Как живой розовый поросеночек на вертеле раскаленном, вздрагивает и взвизгивает вдовица. Впиваюсь я зубами в ступню ее. Визжит она и бьется на столе. А я обстоятельно и неуклонно сочное дело вершу.
– Гойда! Гойда! – бормочут опричники, отворачиваясь.
Важное дело.
Нужное дело.
Хорошее дело.
Без этого дела наезд – все одно что конь без наездника… без узды… конь белый, конь… красивый… умный… завороженный… конь… нежный конь-огонь… сладкий… сахарный конек без наездника… и без узды… бес узды… с бесом белым… с бесом сладким… с бесом сахарной узды… с бесом сахарной узды… с бесом сахарной узды… с бесом сахарной узды… даляко ли до пя-а-а-а-а-а-аааааазды-ы-ы-ы-ы-ы-ы-ы-ы-ы!
Сладко оставлять семя свое в лоне жены врага государства.
Слаще, чем рубить головы самим врагам.
Вываливаются нежные пальчики вдовицы у меня изо рта.
Цветные радуги плывут перед глазами.
Уступаю место Посохе. Уд его со вшитым речным жемчугом палице Ильи Муромца подобен.
Оха-ха… жарко натоплено у столбового. Выхожу из дома на крыльцо, сажусь на лавку. Детишек уж увезли. От скотника побитого-подрезанного на снегу только кровавые брызги остались. Стрельцы топчутся вокруг ворот с повешенным, разглядывают. Достаю пачку “Родины”, закуриваю. Борюсь я с этой привычкой дурной, басурманской. Хоть и сократил число сигарет до семи в сутки, а бросить окончательно – силы нет.
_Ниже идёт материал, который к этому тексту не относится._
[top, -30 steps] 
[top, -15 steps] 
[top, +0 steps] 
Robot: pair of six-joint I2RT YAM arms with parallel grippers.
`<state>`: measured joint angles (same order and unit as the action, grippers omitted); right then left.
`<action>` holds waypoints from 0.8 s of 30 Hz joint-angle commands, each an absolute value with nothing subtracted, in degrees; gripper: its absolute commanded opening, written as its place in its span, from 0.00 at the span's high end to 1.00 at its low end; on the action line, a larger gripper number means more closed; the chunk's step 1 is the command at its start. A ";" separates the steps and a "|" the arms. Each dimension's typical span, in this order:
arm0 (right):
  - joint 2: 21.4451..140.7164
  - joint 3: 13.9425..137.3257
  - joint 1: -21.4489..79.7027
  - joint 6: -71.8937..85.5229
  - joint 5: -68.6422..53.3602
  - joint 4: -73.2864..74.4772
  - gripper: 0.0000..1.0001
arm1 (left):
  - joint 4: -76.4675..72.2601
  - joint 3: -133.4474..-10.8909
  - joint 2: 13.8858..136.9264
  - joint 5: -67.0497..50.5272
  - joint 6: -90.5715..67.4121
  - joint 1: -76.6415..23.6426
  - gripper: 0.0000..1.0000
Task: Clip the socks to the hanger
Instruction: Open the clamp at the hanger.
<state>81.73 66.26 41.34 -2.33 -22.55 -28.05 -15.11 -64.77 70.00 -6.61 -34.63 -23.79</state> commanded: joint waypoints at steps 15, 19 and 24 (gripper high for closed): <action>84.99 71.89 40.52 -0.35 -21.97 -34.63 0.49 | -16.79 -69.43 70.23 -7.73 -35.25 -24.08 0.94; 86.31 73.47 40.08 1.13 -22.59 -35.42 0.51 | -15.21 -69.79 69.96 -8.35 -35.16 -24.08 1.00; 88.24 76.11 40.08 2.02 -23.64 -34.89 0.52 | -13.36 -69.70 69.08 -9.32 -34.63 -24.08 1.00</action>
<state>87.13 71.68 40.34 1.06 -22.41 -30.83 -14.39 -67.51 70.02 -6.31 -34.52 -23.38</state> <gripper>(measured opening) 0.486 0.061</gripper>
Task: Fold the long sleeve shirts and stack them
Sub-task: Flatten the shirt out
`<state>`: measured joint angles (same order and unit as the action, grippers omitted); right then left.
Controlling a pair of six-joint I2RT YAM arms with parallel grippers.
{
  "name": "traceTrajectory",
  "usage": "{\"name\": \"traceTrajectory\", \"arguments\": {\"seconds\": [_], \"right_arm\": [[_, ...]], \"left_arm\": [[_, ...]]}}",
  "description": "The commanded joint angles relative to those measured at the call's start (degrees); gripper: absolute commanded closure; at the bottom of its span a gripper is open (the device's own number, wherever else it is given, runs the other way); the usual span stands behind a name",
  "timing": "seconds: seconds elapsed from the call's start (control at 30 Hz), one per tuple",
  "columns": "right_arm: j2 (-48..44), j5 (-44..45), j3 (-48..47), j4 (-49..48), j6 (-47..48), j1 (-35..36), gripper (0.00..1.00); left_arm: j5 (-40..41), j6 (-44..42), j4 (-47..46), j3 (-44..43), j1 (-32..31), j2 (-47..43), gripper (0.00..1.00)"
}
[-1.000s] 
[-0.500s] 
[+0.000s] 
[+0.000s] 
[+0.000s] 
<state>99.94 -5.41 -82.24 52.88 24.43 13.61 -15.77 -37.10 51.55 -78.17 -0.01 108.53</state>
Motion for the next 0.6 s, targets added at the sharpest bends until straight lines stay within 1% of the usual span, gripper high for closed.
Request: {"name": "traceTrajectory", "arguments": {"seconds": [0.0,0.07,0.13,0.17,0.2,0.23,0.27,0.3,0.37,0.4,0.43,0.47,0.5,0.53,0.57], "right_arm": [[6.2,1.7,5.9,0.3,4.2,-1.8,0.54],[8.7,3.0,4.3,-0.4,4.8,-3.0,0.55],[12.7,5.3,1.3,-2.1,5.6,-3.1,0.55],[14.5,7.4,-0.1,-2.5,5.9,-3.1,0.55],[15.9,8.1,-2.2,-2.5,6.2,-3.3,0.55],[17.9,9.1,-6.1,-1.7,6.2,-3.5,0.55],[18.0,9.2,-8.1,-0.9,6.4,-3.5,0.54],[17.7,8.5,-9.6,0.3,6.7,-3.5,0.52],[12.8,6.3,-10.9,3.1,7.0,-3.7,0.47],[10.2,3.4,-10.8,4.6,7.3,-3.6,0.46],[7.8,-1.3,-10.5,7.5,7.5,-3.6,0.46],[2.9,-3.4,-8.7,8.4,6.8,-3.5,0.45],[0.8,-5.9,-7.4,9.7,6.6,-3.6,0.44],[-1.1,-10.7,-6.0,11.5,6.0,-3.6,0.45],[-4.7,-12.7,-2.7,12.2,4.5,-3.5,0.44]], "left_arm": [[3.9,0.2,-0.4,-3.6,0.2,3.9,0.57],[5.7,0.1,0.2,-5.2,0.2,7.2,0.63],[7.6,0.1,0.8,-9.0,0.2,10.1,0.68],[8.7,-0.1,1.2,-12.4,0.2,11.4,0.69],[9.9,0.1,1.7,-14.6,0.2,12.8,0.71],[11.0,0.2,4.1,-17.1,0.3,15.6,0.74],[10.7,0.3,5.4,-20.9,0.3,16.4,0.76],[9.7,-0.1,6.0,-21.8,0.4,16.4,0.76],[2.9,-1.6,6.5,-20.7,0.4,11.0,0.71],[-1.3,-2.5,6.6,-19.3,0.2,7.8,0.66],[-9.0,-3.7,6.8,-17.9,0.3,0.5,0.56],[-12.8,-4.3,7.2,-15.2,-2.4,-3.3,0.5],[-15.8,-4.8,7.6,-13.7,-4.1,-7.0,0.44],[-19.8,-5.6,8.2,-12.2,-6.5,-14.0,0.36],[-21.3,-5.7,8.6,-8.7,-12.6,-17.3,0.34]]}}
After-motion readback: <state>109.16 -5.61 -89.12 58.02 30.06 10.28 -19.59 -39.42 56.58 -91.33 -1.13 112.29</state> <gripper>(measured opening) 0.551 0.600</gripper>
Отец Паисий отмаливал, велел покаянный канон читать. Не помогло… Стелется дымок по ветерку морозному. Солнце все так же сияет, со снегом перемигивается. Люблю зиму. Мороз голову прочищает, кровь бодрит. Зимой в России дела государственные быстрей вершатся, спорятся.
Выходит Посоха на крыльцо: губищи раскатаны, чуть слюна не капает, глаза осовелые, уд свой багровый, натруженный никак в ширинку не заправит. Стоит раскорякой, оправляется. Из-под кафтана книжка вываливается. Поднимаю. Открываю – “Заветные сказки”. Читаю зачин вступительный:
В те стародавние времена
на Руси Святой ножей не было,
посему мужики говядину хуями разрубали.
А книжонка – зачитана до дыр, замусолена, чуть сало со страниц не капает.